Compositions for Bit is an interactive art concert that paid tribute to Disney's 1982 movie Tron and its handmade vision of the digital; the performance took place on the day before the sequel, Tron Legacy, came out in theaters.
Presented at Judson Church in New York, the performance was designed as an immersive experience. As though stepping into the game grid in Tron, the audience was bathed in projections and enveloped in quadrophonic sound.
Dancers wearing Wiimotes performed inside sculptures of Bit, a floating polyhedron from the 1982 movie, who is the first CGI movie character. The Wiimotes were reprogrammed to allow the dancers' movements to control original sound scores. Performing choreography inspired by yogic contortions, the dancers navigated the close confines of their shapes to flip and roll the Bits around the room. They were visible through windows in the shapes and via wireless video feeds. The videos, displayed on large geometric screens that hung above the space, were mixed live during the performance, blending the dancers' real time feeds with Tron's stark landscapes, bobbing Bits, and video game footage from the Tron arcade game. The audience was invited to move freely around the space and interact with the dancers.
Tron is an inspiration for my art, which imagines the interior life of machines. The movie does much the same thing. Created on the cusp of the computer age, Tron literally takes us inside a computer. The landscapes we find there are clean and cold, dark and geometric, glowing and neon, gridded and crystalline, alien and logical, mathematical and strange. Like many in my generation, I inherited this image of digital machines' inner workings from Tron.
Yet when we watch Tron today, it looks quaint and handmade; it feels surprisingly warm, illogical, and above all, physical. As Tron is about to be superseded by its sequel, Compositions for Bit pays tribute to these qualities of the original movie.
Tron looks and feels handmade because, in part, it is. The movie was created using a combination of analog animation techniques and some of the earliest computer generated imagery. Bit, who is the first computer generated character in a movie, is an example of the latter. One way Tron negotiated the looming computer age, anxieties about cold war and technocratic threats to human individuality, and the impending assimilation of humans and machines, was by inserting human characters into a digital environment. Compositions for Bit inverts this, remaking Tron's computer generated Bit by hand, and bringing this digital character into our human realm.
The boundaries between humans and machines are also investigated by composers Silvia Ruzanka, Suzanne Thorpe, and Shelley Burgon in their scores. Over the course of the evening, these three "Compositions for Bit," and the choreography that drives them, progress from human-like to increasingly machine-like. Inside three enlarged geometric Bits, human dancers perform the compositions live. The Bit dancers wear video game controllers that have been reprogrammed, allowing them to alter and control the sound compositions through their physical movements.

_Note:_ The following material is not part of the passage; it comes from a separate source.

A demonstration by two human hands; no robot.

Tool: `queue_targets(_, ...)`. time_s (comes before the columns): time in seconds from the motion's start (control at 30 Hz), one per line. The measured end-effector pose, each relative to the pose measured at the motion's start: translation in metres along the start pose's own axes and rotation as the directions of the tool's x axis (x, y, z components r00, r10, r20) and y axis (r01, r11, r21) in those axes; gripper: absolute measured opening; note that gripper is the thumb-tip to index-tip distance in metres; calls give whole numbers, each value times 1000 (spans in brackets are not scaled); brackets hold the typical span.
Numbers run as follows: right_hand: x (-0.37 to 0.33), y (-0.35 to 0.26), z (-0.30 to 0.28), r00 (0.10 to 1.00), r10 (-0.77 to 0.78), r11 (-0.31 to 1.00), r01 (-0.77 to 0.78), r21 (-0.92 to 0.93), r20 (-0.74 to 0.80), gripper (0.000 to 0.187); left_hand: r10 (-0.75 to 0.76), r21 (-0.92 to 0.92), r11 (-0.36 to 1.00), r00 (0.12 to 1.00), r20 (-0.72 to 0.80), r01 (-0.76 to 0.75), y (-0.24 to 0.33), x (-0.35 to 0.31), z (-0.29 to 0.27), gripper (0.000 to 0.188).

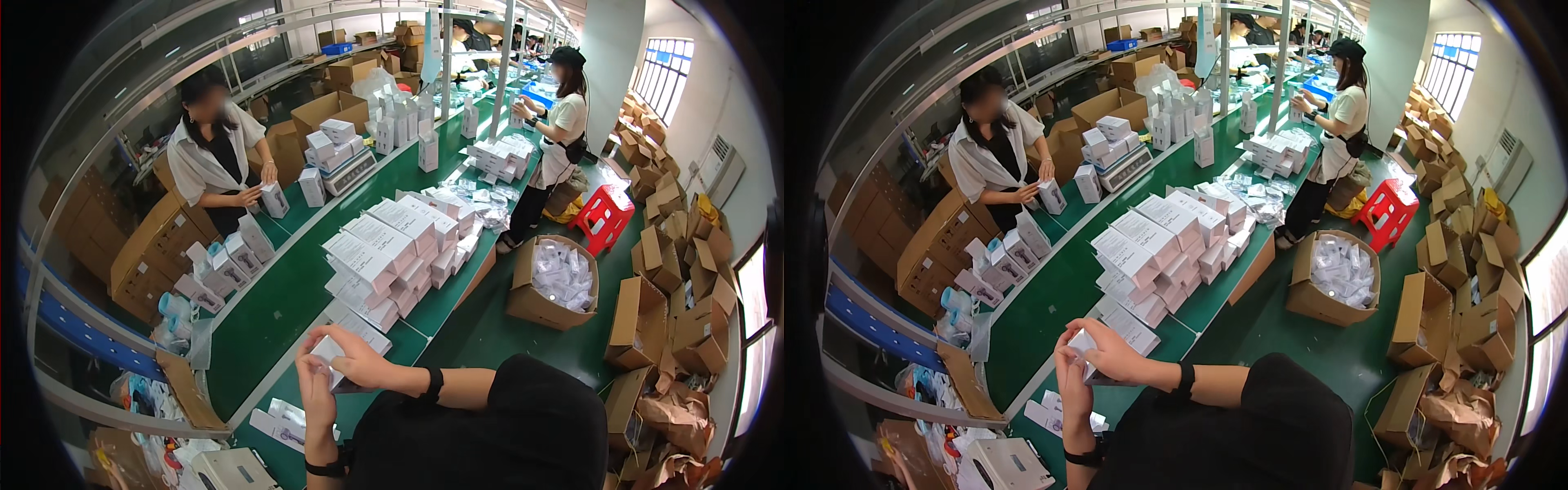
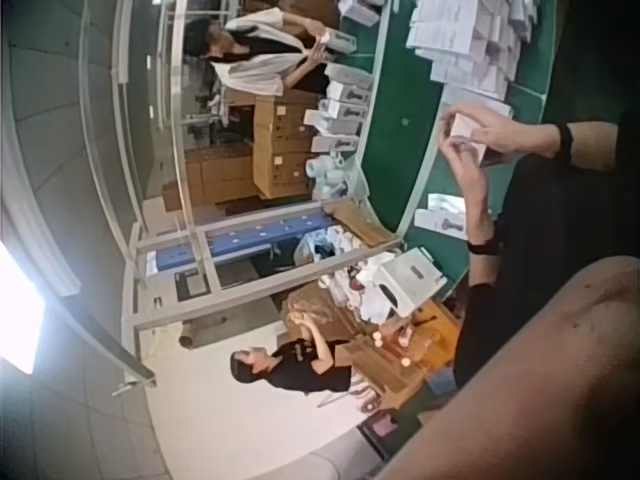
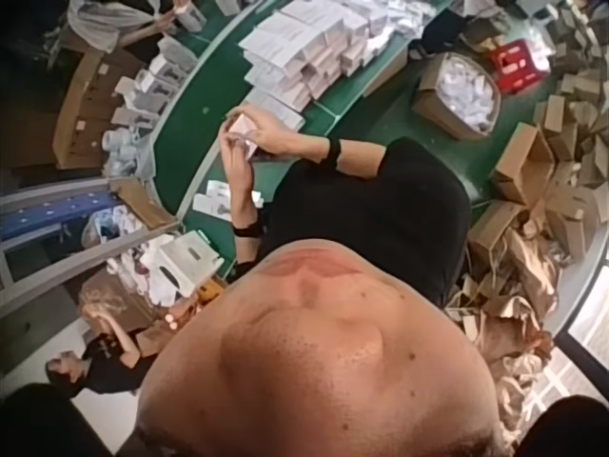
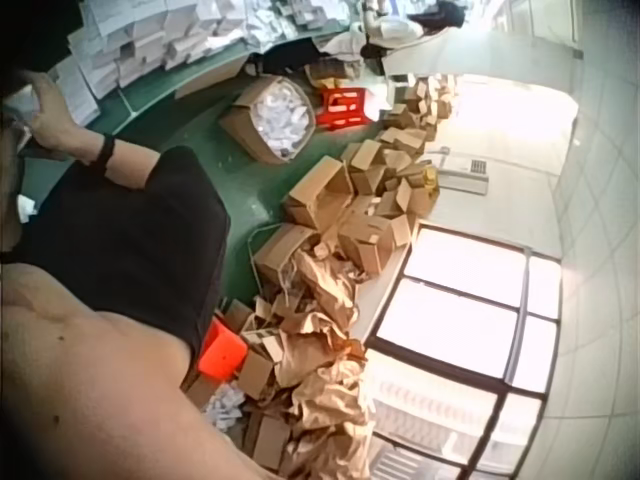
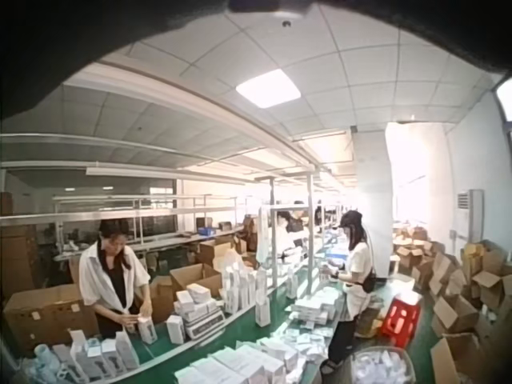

Tron emits a powerful techno-nostalgic aura because its vision of the computer age was created before the computer age itself. Tron is the product of a culture on the verge. Bit hovers in a third state between yes and no, and the movie spans across analog and digital production. To remember Tron is to remember a moment of media transition. Technology is always changing, so just as Tron employed cutting edge technology in its day, Tron Legacy will take advantage of the newest special effects. The release of Tron Legacy closes the book on this iconic part of cultural history and Compositions for Bit marks the occasion, by remembering the original film and by appreciating those qualities in Tron that progress will erase.